## The task:
Copy each line of the material below that includes the string "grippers".

***

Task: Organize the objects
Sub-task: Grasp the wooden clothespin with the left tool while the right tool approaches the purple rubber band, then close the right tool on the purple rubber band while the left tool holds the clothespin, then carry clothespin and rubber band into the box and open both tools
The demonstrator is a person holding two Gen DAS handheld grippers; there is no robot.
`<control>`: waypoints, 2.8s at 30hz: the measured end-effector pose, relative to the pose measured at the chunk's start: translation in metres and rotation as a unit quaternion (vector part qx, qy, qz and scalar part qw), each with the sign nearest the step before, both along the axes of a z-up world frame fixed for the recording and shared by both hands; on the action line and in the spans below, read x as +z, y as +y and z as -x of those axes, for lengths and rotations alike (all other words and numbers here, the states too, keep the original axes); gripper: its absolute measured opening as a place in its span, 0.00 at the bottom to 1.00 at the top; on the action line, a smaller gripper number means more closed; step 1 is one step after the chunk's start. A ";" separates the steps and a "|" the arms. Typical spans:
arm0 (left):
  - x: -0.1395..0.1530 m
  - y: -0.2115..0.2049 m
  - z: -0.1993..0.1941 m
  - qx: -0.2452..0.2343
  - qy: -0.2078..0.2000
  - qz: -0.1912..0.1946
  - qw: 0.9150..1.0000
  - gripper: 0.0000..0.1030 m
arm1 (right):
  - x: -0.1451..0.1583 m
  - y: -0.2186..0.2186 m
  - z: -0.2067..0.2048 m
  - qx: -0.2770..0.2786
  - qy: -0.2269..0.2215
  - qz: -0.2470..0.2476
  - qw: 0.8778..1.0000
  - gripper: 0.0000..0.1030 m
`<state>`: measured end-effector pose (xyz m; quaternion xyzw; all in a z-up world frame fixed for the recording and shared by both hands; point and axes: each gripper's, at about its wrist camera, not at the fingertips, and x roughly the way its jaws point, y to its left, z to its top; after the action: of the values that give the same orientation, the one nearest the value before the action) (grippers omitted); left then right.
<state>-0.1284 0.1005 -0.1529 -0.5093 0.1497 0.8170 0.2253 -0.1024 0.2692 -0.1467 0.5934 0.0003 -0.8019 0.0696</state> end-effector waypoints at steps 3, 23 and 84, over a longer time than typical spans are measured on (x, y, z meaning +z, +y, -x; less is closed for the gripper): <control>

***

## The answer:
The demonstrator is a person holding two Gen DAS handheld grippers; there is no robot.
`<state>`: measured end-effector pose (xyz m; quaternion xyzw; all in a z-up world frame fixed for the recording and shared by both hands; point and axes: each gripper's, at about its wrist camera, not at the fingertips, and x roughly the way its jaws point, y to its left, z to its top; after the action: of the values that give the same orientation, the one nearest the value before the action) (grippers omitted); left then right.

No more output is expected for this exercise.